The researchers recruited 68,946 volunteers who were 44 years of age. About 78% of these volunteers were women. The participants provided detailed information about how frequently they consumed different types of organic foods, including fruits, vegetables, meat, fish and eggs, dairy and soy products, grains and legumes, flour, oils and condiments, bread and cereals, wine, coffee and teas, biscuits and chocolate and sugar, and even dietary supplements. 

The participants provided detailed descriptions of their intake, including portion sizes. The researchers also enquired the volunteers about their education, occupation, income, general health status and lifestyle choices such as smoking and alcohol consumption, and the level of weekly physical activity.

The big revelation

After observing the participants for a period of five years, it was found that the people consuming organic food had 25% fewer occurrences of cancer as compared to the ones who never consumed organic food.

Most organic consumers preferred buying from organic food store online since it saved them much time. These people ate organic vegetables, fruits, meat, dairy products, and other foods. Their dietary pattern led to a steep drop in the occurrence of lymphomas and also a significant reduction in postmenopausal breast cancers. 

Surprised researchers

The amount of cancer-immunity resulted from the consumption of organic produce left the researchers surprised. The study’s lead author and a researcher with the Center of Research in Epidemiology and Statistics Sorbonne Paris Cité of the French National Institute of Health and Medical Research, Julia Baudry said that while the team expected some reduction, the extent that turned up during the study is important and surprising for them.

Baudry also noted that while the study does not prove that an organic diet prevents cancer, it suggests that the consumption of organic produce could contribute to reducing the risk of cancer. From the evidence the study has found in favour of organic food, the study is expected to open up new avenues for research.

The British did it the first

Back in 2014, Britain had also conducted a study regarding the connection of organic food consumption and a reduction in cancer risk. The authors of the study found that more educated women preferred purchasing from organic food store online. However, they were not able to find any evidence about whether the consumption of organic food helped reduce the probability of developing cancer.

In contrast to the French study, the one by the British required the participants to answer only one question about how often they ate organic food. The study had found that while the wealthier and more educated women preferred organic food, they also had risk factors that increase the risk of breast cancer, such as higher alcohol consumption and having fewer children.

The boom in the organic food market

The recent years have seen the organic food market has been growing in recent years, both in Europe and the United States. As per the findings of a survey conducted by the Organic Trade Association in 2018, the sales of organic food increased to $45.2 billion in the United States alone.

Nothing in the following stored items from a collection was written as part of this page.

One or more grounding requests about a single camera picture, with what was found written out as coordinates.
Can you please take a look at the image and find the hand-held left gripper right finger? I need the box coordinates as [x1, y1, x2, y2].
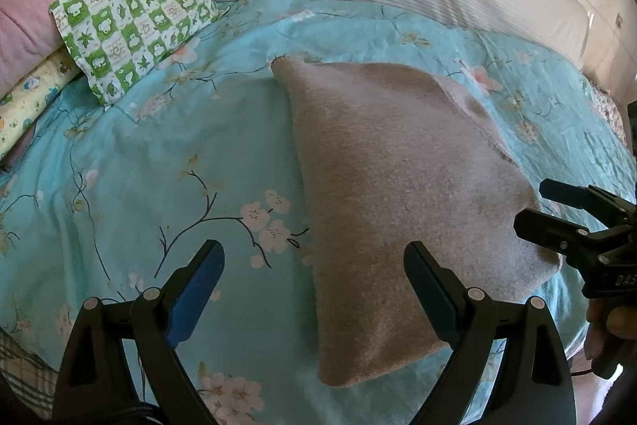
[404, 241, 577, 425]

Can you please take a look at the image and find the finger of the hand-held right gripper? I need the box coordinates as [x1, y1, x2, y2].
[514, 209, 615, 267]
[540, 178, 637, 227]

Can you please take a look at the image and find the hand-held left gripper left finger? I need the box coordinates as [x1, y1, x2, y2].
[52, 240, 225, 425]

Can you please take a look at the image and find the beige knit sweater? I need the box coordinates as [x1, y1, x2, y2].
[273, 57, 563, 388]

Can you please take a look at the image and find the person's right hand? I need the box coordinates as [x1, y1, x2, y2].
[583, 298, 634, 380]

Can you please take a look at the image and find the white floral cloth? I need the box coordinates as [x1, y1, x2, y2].
[590, 81, 629, 147]

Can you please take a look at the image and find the light blue floral blanket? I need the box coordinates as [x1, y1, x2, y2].
[0, 0, 630, 425]

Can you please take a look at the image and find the plaid cloth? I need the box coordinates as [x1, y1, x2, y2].
[0, 330, 55, 421]

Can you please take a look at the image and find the yellow cartoon print pillow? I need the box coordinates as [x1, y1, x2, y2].
[0, 54, 83, 159]

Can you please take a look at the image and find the green white patterned pillow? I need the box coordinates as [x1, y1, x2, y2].
[49, 0, 220, 107]

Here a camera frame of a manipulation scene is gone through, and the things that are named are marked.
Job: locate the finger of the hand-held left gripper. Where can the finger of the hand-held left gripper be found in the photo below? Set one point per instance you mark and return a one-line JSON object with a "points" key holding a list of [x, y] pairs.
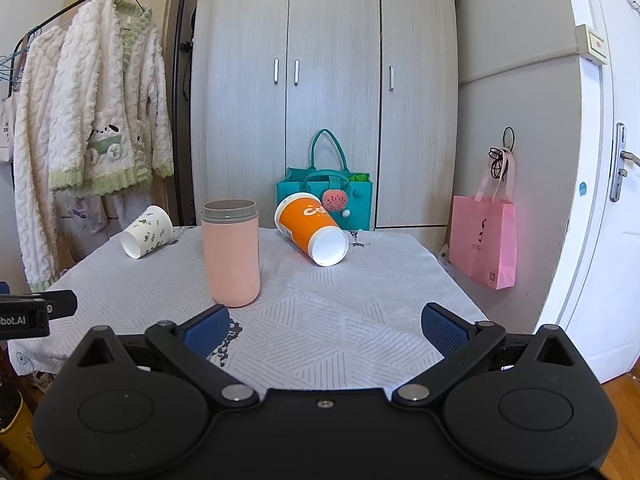
{"points": [[62, 303]]}

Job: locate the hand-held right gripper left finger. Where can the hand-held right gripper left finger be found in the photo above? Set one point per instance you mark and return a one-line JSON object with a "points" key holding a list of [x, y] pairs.
{"points": [[207, 329]]}

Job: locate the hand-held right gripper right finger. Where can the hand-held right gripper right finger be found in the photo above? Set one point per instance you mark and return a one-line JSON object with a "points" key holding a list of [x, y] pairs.
{"points": [[441, 329]]}

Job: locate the white cup with green print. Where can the white cup with green print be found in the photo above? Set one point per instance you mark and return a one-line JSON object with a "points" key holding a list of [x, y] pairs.
{"points": [[148, 232]]}

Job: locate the orange paper cup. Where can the orange paper cup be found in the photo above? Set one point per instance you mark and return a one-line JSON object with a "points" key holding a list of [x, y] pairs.
{"points": [[305, 221]]}

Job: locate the pink insulated cup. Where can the pink insulated cup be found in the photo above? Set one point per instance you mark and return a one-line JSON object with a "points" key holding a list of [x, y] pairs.
{"points": [[232, 260]]}

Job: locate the light grey garment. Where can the light grey garment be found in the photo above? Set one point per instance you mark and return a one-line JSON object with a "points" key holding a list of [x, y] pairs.
{"points": [[80, 215]]}

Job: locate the pink shopping bag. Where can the pink shopping bag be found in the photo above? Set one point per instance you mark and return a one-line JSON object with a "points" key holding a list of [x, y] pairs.
{"points": [[482, 240]]}

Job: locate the white patterned tablecloth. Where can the white patterned tablecloth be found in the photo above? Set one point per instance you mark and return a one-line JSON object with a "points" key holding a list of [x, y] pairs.
{"points": [[325, 320]]}

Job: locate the yellow container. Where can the yellow container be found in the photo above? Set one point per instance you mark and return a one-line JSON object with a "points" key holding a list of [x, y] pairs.
{"points": [[20, 440]]}

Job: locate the plain white fluffy robe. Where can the plain white fluffy robe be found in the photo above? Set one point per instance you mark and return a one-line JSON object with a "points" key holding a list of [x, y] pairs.
{"points": [[35, 160]]}

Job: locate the teal felt tote bag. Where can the teal felt tote bag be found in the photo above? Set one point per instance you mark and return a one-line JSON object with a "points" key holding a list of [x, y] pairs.
{"points": [[359, 205]]}

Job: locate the pink watermelon plush charm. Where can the pink watermelon plush charm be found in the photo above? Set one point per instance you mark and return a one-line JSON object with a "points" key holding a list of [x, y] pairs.
{"points": [[334, 201]]}

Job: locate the white door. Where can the white door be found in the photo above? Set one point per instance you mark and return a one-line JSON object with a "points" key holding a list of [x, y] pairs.
{"points": [[600, 260]]}

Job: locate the white canvas tote bag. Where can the white canvas tote bag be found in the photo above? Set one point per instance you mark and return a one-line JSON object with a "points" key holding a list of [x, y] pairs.
{"points": [[6, 130]]}

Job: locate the blue round sticker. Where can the blue round sticker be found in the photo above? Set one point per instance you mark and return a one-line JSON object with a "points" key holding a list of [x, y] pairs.
{"points": [[583, 189]]}

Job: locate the white fluffy robe green trim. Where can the white fluffy robe green trim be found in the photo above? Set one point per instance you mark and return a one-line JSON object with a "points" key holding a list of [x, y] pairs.
{"points": [[100, 85]]}

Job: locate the teal clothes hangers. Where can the teal clothes hangers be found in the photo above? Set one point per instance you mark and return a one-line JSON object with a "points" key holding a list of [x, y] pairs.
{"points": [[12, 60]]}

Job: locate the light wooden wardrobe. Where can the light wooden wardrobe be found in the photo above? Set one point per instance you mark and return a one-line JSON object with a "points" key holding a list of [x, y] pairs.
{"points": [[330, 35]]}

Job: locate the beige wall box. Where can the beige wall box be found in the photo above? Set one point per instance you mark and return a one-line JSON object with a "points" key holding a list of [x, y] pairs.
{"points": [[591, 44]]}

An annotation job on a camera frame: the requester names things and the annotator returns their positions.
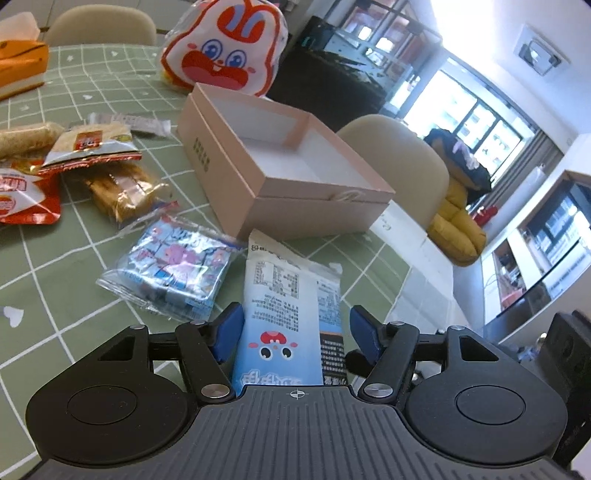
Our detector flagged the yellow sofa with cushions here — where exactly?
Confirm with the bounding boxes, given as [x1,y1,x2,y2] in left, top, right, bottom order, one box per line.
[427,178,488,266]

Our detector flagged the black aquarium cabinet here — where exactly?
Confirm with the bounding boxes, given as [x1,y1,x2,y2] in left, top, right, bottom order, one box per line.
[268,16,389,114]

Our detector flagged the red snack packet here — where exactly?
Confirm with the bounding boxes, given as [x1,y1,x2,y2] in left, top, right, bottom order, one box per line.
[0,167,62,225]

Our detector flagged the blue candy packet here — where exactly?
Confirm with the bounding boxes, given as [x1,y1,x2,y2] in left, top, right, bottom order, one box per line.
[96,215,247,322]

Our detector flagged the pink cardboard box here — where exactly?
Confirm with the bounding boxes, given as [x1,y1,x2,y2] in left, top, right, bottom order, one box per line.
[177,82,396,241]

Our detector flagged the thin grey snack packet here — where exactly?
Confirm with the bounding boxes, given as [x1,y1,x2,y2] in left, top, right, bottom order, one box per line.
[88,112,171,138]

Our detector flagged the clear brown bread packet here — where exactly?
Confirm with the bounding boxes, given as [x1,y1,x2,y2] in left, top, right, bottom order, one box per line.
[82,161,178,227]

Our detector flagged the orange tissue box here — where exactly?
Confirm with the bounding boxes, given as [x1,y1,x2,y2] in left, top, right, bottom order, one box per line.
[0,21,50,101]

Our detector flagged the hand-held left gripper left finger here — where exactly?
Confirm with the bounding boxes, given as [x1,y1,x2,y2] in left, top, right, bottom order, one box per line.
[95,302,245,402]

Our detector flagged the green checked tablecloth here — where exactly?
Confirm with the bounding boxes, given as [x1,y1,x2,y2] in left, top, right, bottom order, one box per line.
[0,45,416,467]

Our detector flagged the black television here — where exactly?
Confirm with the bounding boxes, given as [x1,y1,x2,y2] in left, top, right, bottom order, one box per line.
[517,180,591,301]

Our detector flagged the light blue snack packet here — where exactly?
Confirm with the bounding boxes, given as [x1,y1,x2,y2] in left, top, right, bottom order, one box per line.
[231,229,346,388]

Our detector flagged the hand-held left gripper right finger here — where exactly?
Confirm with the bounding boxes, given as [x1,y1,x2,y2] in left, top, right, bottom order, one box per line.
[348,305,505,404]

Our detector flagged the beige chair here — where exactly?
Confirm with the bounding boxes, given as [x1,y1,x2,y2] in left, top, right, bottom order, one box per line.
[336,114,451,232]
[44,4,158,47]

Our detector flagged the white ceiling fixture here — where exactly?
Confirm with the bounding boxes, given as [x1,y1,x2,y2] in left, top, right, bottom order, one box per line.
[512,23,571,77]

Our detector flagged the white and red bunny bag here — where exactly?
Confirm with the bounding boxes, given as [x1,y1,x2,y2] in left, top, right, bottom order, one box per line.
[159,0,289,97]

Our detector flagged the dark clothing pile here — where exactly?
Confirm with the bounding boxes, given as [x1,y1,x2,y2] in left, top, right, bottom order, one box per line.
[424,128,494,190]

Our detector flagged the yellow pastry packet red label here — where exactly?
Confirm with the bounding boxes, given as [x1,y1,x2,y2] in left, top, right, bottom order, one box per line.
[39,124,143,175]

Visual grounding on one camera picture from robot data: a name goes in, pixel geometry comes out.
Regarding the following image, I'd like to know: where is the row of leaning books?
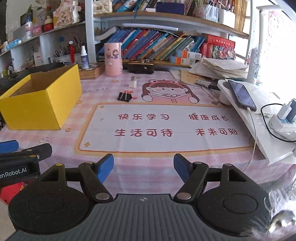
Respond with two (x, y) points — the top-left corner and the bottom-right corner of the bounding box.
(98, 28), (207, 62)

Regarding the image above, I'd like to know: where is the white tube lamp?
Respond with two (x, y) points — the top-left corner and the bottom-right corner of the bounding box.
(122, 23), (179, 32)

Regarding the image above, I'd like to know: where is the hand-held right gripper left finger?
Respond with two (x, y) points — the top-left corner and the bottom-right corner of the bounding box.
(40, 153), (115, 202)

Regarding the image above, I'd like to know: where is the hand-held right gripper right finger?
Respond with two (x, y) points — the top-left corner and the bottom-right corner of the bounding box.
(173, 153), (255, 202)

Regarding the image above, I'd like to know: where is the white lotion bottle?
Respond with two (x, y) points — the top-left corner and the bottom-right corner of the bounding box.
(25, 13), (33, 40)

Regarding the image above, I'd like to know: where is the white storage box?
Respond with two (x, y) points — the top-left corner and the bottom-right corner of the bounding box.
(218, 9), (237, 25)

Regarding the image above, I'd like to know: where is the white stand board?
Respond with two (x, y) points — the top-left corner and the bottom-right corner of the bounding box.
(217, 79), (296, 166)

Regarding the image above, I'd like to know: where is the pen holder with pens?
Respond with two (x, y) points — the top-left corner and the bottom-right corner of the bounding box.
(54, 37), (80, 64)

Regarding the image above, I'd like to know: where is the white spray bottle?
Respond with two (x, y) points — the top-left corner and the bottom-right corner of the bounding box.
(80, 45), (90, 70)

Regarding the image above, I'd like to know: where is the pink cartoon canister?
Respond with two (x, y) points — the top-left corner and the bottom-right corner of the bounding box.
(103, 42), (123, 77)

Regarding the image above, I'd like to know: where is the row of shelf books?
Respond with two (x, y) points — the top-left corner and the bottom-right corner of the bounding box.
(112, 0), (199, 16)

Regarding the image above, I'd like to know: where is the pile of papers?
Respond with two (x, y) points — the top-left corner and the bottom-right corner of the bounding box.
(188, 57), (249, 81)

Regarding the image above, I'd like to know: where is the white quilted bag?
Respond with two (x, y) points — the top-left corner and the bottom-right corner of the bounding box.
(93, 0), (113, 14)

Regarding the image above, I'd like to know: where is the pink floral basket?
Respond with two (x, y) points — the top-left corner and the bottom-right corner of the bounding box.
(53, 0), (80, 26)

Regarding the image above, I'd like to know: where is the white charger block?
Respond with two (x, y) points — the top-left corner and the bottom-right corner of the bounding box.
(277, 98), (296, 124)

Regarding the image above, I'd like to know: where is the pink checked desktop cloth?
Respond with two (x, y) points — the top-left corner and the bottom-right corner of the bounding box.
(0, 68), (296, 194)

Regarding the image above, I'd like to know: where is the wooden tray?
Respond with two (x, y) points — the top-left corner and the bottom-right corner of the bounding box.
(78, 62), (106, 80)

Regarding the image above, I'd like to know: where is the red printed box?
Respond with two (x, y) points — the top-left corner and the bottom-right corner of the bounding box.
(199, 35), (236, 61)

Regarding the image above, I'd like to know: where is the dark blue box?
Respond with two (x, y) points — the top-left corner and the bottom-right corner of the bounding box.
(156, 2), (186, 16)

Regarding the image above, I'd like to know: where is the black binder clip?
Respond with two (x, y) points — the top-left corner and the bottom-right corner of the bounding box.
(117, 91), (134, 102)

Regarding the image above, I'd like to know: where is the black smartphone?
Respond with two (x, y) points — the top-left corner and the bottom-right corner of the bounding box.
(228, 80), (258, 112)

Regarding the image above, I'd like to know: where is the black case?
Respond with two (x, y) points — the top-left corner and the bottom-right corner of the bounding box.
(127, 61), (155, 75)

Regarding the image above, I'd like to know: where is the white bookshelf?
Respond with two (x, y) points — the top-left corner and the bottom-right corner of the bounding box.
(0, 0), (252, 79)

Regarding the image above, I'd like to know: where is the white lamp pole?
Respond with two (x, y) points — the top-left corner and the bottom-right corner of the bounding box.
(246, 4), (296, 85)

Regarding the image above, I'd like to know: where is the yellow cardboard box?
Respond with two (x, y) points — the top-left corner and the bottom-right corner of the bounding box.
(0, 64), (83, 131)

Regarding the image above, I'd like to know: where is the white charging cable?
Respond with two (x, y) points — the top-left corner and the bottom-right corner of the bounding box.
(245, 106), (258, 172)

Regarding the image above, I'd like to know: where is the orange and white carton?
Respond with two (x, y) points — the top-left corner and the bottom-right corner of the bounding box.
(169, 56), (197, 66)
(176, 50), (202, 60)

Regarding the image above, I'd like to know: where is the red and white figurine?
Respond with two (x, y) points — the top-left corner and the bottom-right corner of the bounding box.
(43, 16), (54, 32)

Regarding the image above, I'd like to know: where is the red object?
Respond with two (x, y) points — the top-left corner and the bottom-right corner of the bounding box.
(0, 182), (26, 205)

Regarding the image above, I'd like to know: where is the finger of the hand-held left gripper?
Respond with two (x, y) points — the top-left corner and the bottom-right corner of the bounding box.
(0, 140), (19, 154)
(0, 143), (53, 163)

Evidence supporting organic food’s ability to help prevent cancer might find its roots in the fact that organic farming involves zero use of harmful fertilisers, insecticides, and pesticides. For food to be certified organic, the product must be grown without the use of most synthetic fertilisers and pesticides and may not contain genetically modified organisms. 

Organic meat receives its certification only if it is produced by raising animals fed organic food without the use of hormones or antibiotics. Such food items now represent 5.5% of all food sold in retail outlets.

With the recent findings of the study by the French researchers, it is expected that more researchers would attempt to establish a connection between eating organic and reduction in the risk of cancer.